“I was one of the lucky ones.”

Olga Kurylenko and daughter

Today, Olga Kurylenko is a successful Hollywood actress, but having been brought up in a single parent family in Ukraine, she knows only too well how children growing up in poverty are at risk of being locked up in the country’s vast network of orphanages.

Now, as a Global Ambassador for Hope and Homes for Children, Olga is calling on Ukraine to not back-track on its commitment to close all state orphanages by 2026.

My mother raised me in Ukraine on her own, where single mums experience alarming rates of poverty. I was one of the lucky ones. Sadly, so many less fortunate single parents are coerced into putting their children into orphanages. Locked up alone, they can face torture, sexual violence and trafficking. In fact there are more children facing these kinds of dangers in orphanages in my home country than almost anywhere else in Europe; 100,000 children—yet very few of them are really orphans.

More than nine in every ten of these children have parents or other close relatives, one recent survey found. With the right support, so many of them could return home and grow up in the love and security of a family instead.

Many single parents are coerced into putting their children into orphanages.

Last year, the Government of Ukraine was supposed to start moving these tens of thousands of children out of orphanages and into families where they could be supported to grow up with the love and individual care that every child needs. It’s heart-breaking to learn that Ukraine’s promise to end the use of orphanages for all children now lies in tatters after Cabinet Ministers decided to continue locking up vulnerable children under the age of three. They have also announced that 50,000 disabled children will stay warehoused indefinitely in these terrifying Soviet-style institutions. The conflict in Crimea and impact of Coronavirus have seen many children unnecessarily taken into institutions in Ukraine. Disabled children are at greatest risk of being separated from their families in this way. Too often they are excluded from schools and are unable to access health and vital social services. Desperate parents see the orphanages as the only way to provide any support for their children.

In 2010, I travelled back to Ukraine to visit Hope and Homes for Children’s programme, and I have seen with my own eyes the shocking and loveless conditions children needlessly face in orphanages there. If Ukraine backtracks on its promise to scrap these institutions and support families to care for their children instead, thousands of forgotten babies and disabled children will suffer abuse and neglect while locked up. I was shocked to learn how vulnerable children in Ukraine are often misdiagnosed with medical conditions and prevented from attending mainstream schools. Parents are then coerced into sending them to orphanages, far away from their families.

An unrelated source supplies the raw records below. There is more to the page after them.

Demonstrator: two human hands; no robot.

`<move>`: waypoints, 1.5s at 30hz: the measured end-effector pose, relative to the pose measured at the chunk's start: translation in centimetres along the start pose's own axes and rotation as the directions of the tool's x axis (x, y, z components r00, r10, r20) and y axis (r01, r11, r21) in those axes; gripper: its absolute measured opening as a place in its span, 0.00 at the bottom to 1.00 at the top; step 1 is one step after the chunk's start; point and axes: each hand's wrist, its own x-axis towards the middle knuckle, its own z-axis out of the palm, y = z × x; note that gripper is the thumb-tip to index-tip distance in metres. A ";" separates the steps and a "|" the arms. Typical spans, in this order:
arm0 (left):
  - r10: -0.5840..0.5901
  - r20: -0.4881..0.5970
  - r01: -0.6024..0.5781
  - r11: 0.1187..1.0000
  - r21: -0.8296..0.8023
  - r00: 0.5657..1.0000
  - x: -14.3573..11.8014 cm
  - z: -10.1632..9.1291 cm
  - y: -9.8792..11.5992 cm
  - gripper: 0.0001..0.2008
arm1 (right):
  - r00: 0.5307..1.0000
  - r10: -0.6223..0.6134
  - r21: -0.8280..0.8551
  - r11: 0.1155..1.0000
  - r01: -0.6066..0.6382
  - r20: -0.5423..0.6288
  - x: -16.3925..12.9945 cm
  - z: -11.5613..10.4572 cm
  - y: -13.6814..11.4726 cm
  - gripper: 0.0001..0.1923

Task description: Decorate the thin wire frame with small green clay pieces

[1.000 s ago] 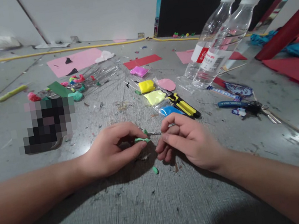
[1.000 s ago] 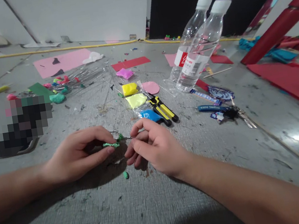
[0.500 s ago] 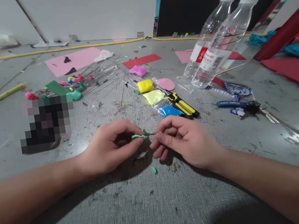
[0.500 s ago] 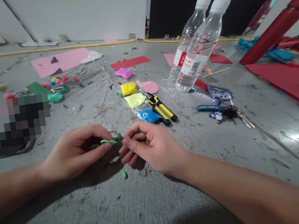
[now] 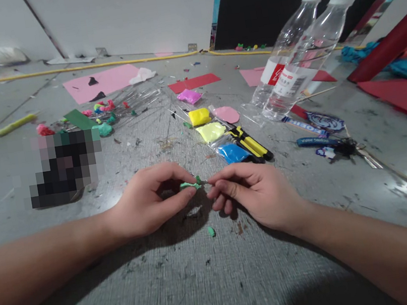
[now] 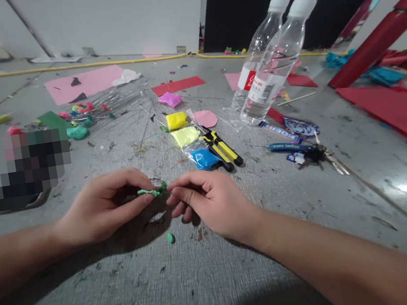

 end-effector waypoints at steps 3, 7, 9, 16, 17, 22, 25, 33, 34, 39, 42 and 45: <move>-0.015 0.003 0.015 1.000 -0.014 1.000 0.0 0.0 0.0 0.06 | 1.000 0.011 0.051 0.999 -0.011 -0.009 0.1 0.1 0.1 0.11; -0.008 0.005 0.008 1.000 -0.004 1.000 0.0 0.0 0.1 0.06 | 0.995 0.085 0.090 0.993 -0.081 -0.044 -0.1 0.1 -0.2 0.14; -0.002 0.005 0.002 1.000 -0.003 1.000 0.0 0.0 0.1 0.06 | 0.991 0.123 0.076 0.990 -0.119 -0.050 -0.1 0.0 -0.4 0.17; 0.001 0.003 -0.001 1.000 0.018 1.000 0.0 0.0 0.0 0.07 | 0.999 0.042 0.048 0.998 -0.041 -0.020 0.1 0.1 -0.2 0.13; -0.005 0.004 0.005 1.000 0.027 1.000 0.0 0.0 0.0 0.07 | 0.999 0.032 0.057 0.998 -0.031 -0.013 0.1 0.1 -0.1 0.12; -0.006 0.007 0.005 0.997 0.080 1.000 0.2 -0.1 0.6 0.07 | 0.995 0.092 0.055 0.994 -0.090 -0.041 -0.2 0.1 -0.4 0.13; 0.023 0.013 -0.024 0.995 0.096 1.000 0.2 -0.2 0.7 0.06 | 0.991 0.120 0.042 0.992 -0.118 -0.051 -0.2 0.1 -0.5 0.14; 0.061 0.026 -0.063 0.992 0.113 0.998 0.1 -0.2 0.8 0.05 | 1.000 0.006 0.062 0.998 -0.005 -0.007 0.1 0.1 0.0 0.09; 0.062 0.022 -0.064 0.989 0.131 0.998 0.1 -0.2 0.9 0.05 | 1.000 0.012 0.078 0.997 -0.012 -0.010 0.1 0.1 0.0 0.08; 0.091 0.053 -0.102 0.960 0.260 0.994 0.1 -0.1 1.0 0.06 | 0.992 0.129 0.057 0.990 -0.128 -0.017 -0.3 0.0 -0.4 0.13; 0.162 0.073 -0.176 0.935 0.307 0.984 0.0 -0.2 0.9 0.08 | 0.992 0.126 -0.008 0.992 -0.126 0.005 -0.3 -0.1 -0.5 0.16; 0.192 0.037 -0.193 0.925 0.326 0.981 -0.1 -0.3 0.9 0.08 | 0.997 0.073 -0.011 0.997 -0.073 0.006 -0.2 -0.1 -0.3 0.16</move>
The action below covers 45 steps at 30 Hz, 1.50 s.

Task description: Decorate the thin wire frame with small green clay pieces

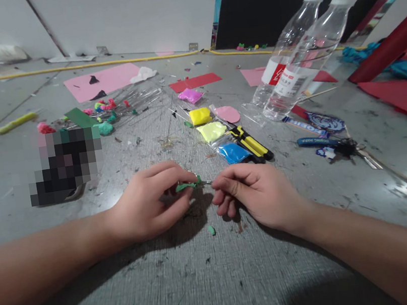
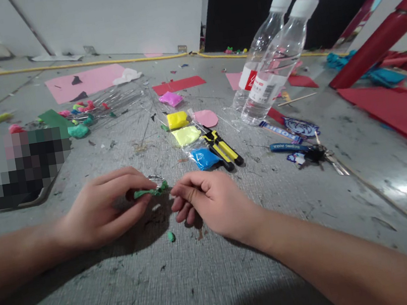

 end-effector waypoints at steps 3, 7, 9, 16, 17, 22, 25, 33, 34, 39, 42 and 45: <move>-0.113 -0.066 0.114 0.993 0.019 0.991 0.1 -0.1 0.0 0.06 | 1.000 -0.025 0.040 0.999 0.026 -0.014 0.2 0.2 0.3 0.13; -0.352 -0.123 0.357 0.934 0.020 0.928 0.5 0.0 -0.1 0.09 | 1.000 -0.017 0.081 0.997 0.018 -0.023 0.4 0.4 0.5 0.12; -0.449 -0.121 0.454 0.891 0.017 0.885 0.7 0.0 -0.2 0.10 | 1.000 0.012 0.082 0.997 -0.011 -0.014 0.4 0.3 0.4 0.12; -0.453 -0.007 0.449 0.881 0.149 0.891 0.8 -0.1 0.1 0.09 | 0.991 0.129 -0.002 0.992 -0.129 0.035 0.1 0.2 -0.1 0.19; -0.447 0.007 0.439 0.881 0.174 0.895 0.8 -0.1 0.2 0.09 | 0.992 0.117 -0.013 0.993 -0.117 0.040 0.0 0.2 -0.1 0.19; -0.428 0.064 0.385 0.862 0.331 0.902 0.6 0.0 -0.1 0.08 | 0.998 0.070 -0.055 0.996 -0.070 0.004 0.2 0.3 -0.1 0.16; -0.387 0.068 0.325 0.848 0.417 0.920 0.5 0.0 -0.5 0.07 | 0.997 0.073 -0.052 0.996 -0.075 -0.031 0.2 0.2 -0.1 0.14; -0.382 0.027 0.325 0.818 0.475 0.924 0.7 0.0 -0.9 0.08 | 0.987 0.163 -0.030 0.986 -0.163 0.010 0.0 -0.1 -0.2 0.24; -0.358 0.006 0.315 0.829 0.461 0.934 0.6 0.0 -0.8 0.08 | 0.990 0.142 -0.046 0.989 -0.141 0.020 0.0 -0.1 -0.2 0.24; -0.040 -0.076 0.065 0.933 0.355 0.996 0.3 -0.3 -0.1 0.07 | 0.997 0.080 -0.034 0.996 -0.080 -0.010 0.3 0.0 0.3 0.15; 0.102 0.001 -0.101 0.986 0.132 0.995 0.1 -0.4 0.8 0.07 | 0.996 0.087 -0.032 0.996 -0.087 0.005 0.4 -0.1 0.3 0.14; -0.032 0.142 0.062 0.976 -0.207 0.989 0.0 -0.3 1.7 0.09 | 0.998 0.059 -0.003 0.998 -0.059 0.015 0.4 -0.1 0.0 0.15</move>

I have seen with my own eyes the shocking and loveless conditions children needlessly face in orphanages.

Hope and Homes for Children’s ‘Behind the Mask of Care’ study revealed how 86% of babies in one Ukrainian orphanage received exaggerated diagnosis for routine conditions and could have been cared for at home. A lack of one-on-one care caused 90% of these children to suffer developmental disorders while shut away. A report by Disability Rights International has shown how disabled children living in Ukrainian institutions face forced labour, routine beatings, sexual abuse, forced abortions, drugging, shackling, exposure to brothels operating from orphanage basements and trafficking for illegal organ transplants. The enormous sums that are spent on funding orphanages must be redirected to support children to be reunited with their birth families, or to find new, safe and loving foster families for all children.

This is why Hope and Homes for Children has joined forces with like-minded NGOs to call on the European Union to press Ukraine to reinstate its plans to dismantle its orphanage system. Ukraine’s U-turn on shutting the world’s biggest network of state-run orphanages flies in the face of international law and leaves 100,000 children at risk of torture, sexual violence and trafficking. I am glad to add my voice to all those calling on Ukraine to eliminate its network of orphanages and fund new social services instead—strengthening families to stay together so all children can grow up where they belong, with someone to love them.

Ukranian-born actress and model, Olga Kurylenko, went from a childhood sharing a cramped flat with her mother and her relatives, to starring opposite Daniel Craig in the James Bond film, Quantum of Solace. “I maybe missed money in my childhood,” she has said, “but I didn’t miss love, that’s for sure.